June 25, 2010 — A bill in the New York State legislature to mandate disclosure of bed bugs (a.k.a. bedbugs — creatures so annoying they make you spell them two ways) has made it through both the Assembly and the Senate, and awaits Governor David Patterson's signature to make it law.
What does it mean for co-op boards and condo associations? For the latter, nothing. For the former? That's hard to tell. Most rental-law provisions affect residential cooperatives since co-ops operate under a proprietary lease and so shareholders are technically tenants. A legislative source familiar with the bill, speaking on condition of anonymity, had no definitive answer — at first suspecting that the phrase "vacancy lease" meant it applies only to traditional rental apartments, but then saying, after investigating, "I'm now getting conflicting info on the co-op answer."
Here's the background: Assemblywoman Linda Rosenthal (D/WF – 67th District) (below), who represents Manhattan's Upper West Side and part of Hell's Kitchen, introduced the two-bill legislation in April to help fight the well-documented rise in bedbug infestation across all strata of New York City residents.
Nearly 11,000 calls about bedbugs were made to 311 in 2009, compared with 537 in 2004, according to the city. Confirmed infestations have also increased in New York City from 82 six years ago to 4,084 last year.
The first bill, A. 10081, was a personal income tax credit that addressed the fact that bedbug victims usually suffer a significant financial hit from the cost of replacing furniture, bedding, clothing and other belongings – because unfortunately, bedbugs are so hard to eradicate that the most common tactic is to simply get rid of what's infested. The tax credit would cover 15 percent of property purchased to replace discarded items, up to a maximum of $750 per person.
This bill didn't make it, through. As one legislative source put it, "It was a difficult lift, and it might have done better in a less dire fiscal environment. But it did help move [the other bill] along."
An amended version of the legislation was approved unanimously by the State Assembly Housing Committee on June 7, 2010. This scaled back a requirement to tell prospective renters about bedbug infestations that occurred over the past five years, instead limiting it to the past year. It also removed a requirement to tell prospective renters about infestations in apartments other than the one being considered, to address residents' privacy concerns, although infestations in common areas must still be disclosed.
The New York State Division of Housing and Community Renewal (DHCR) would enforce the law.
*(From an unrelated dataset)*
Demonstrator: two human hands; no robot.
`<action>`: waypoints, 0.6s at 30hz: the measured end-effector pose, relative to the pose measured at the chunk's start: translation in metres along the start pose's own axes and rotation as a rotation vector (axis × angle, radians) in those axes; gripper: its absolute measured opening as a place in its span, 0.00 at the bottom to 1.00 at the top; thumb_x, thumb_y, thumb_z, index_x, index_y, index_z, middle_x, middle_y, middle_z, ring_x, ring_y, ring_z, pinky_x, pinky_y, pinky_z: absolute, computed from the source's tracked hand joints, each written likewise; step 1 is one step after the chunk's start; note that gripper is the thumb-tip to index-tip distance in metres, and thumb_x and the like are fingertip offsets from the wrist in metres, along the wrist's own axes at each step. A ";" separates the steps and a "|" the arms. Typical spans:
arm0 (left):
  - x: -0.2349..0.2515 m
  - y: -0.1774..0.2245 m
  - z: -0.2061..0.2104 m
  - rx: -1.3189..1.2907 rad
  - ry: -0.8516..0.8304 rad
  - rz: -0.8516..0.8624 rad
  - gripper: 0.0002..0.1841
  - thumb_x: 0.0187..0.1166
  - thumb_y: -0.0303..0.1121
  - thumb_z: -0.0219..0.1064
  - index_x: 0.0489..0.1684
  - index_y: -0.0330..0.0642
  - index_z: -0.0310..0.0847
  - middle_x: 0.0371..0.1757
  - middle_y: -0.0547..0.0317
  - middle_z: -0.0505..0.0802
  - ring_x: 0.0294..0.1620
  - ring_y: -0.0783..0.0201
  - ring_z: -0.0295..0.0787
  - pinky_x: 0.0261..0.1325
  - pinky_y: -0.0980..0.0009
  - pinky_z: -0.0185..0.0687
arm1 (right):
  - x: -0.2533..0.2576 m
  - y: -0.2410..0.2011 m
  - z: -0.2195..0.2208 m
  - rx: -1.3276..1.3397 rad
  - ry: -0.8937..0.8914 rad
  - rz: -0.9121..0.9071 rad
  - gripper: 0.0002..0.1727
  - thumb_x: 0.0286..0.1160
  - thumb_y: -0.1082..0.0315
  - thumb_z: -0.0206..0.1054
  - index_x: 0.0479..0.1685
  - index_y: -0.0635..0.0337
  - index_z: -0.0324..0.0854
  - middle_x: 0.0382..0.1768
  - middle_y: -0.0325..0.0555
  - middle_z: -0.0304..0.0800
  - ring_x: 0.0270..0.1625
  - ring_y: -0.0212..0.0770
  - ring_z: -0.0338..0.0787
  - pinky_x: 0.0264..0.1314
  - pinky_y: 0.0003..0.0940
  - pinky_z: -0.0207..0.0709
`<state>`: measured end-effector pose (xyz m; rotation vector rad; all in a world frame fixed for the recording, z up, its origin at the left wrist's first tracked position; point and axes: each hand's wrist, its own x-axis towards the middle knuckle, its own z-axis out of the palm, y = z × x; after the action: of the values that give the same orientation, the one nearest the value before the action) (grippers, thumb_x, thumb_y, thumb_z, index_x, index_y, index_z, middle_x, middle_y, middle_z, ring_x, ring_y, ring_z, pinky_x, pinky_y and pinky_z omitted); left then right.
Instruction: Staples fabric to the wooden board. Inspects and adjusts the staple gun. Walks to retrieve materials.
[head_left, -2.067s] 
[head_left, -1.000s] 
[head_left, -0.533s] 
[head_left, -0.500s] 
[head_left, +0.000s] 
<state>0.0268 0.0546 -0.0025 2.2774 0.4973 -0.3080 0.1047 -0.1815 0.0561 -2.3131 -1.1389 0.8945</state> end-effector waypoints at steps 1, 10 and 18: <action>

"I am gratified that we have finally woken up to the plague of bedbugs in New York City and the entire Eastern Seaboard,” said Rosenthal today. "By passing legislation allowing prospective tenants to find out if their individual apartment or apartment building has had any bedbugs in the past year, we are giving New Yorkers the opportunity to make informed choices and fight back against the fear and disgust that bedbugs engender. As this law is implemented, I stand ready to assist my constituents and ensure that tenants are provided quick and comprehensive bedbug histories from their future landlords."
Fighting Bedbugs on a Second Front
A separate, unrelated bill sponsored by Peralta (at right), S. 7316B, would disallow the term "new" for bedding that was returned to a retailer within 30 days; require bedding labels to include notices that the bedding was used and sanitized, and the manner of sanitization and chemicals used; require annual inspection of bedding manufacturers; and institute changes in the way used bedding is transported, stored and sold. The Senate passed this bill on June 15, and the Assembly version, A. 7691 , sponsored by Nelson Castro (D – 67th District) of The Bronx, passed afterward. This legislation now also awaits the governor's signature.
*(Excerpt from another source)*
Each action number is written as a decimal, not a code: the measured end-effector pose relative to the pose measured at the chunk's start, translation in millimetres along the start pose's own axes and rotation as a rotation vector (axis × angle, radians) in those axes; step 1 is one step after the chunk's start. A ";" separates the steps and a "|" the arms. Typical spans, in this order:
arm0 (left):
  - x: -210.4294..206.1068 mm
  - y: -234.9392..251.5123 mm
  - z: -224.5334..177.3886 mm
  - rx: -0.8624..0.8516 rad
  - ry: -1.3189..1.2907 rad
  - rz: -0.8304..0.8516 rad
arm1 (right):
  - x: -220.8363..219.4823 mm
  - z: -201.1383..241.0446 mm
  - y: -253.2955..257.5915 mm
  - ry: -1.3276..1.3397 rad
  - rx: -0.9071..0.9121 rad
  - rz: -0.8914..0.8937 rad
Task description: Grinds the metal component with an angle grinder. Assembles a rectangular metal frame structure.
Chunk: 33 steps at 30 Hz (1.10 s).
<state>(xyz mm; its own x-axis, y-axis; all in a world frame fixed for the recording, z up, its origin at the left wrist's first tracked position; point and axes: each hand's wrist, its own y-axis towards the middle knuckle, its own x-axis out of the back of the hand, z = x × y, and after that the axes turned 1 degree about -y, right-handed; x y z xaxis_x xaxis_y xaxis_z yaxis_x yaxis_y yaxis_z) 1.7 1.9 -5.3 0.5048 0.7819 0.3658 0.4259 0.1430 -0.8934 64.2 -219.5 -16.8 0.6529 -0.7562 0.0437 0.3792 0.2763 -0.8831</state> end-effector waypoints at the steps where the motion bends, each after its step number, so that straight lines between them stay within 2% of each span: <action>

State Senator Bill Perkins, one co-sponsor of this second Senate bill, said earlier this week, "The legislation approved by the Senate would help get rid of these unwanted insects by eliminating cross-contamination between infested furniture, particularly second-hand bedding, and new mattresses -- one of the leading contributors to the spread of bedbugs. This measure requires the sanitization of second-hand bedding, and prohibits used bedding that has not be sanitized from being transported, stored or sold with new bedding."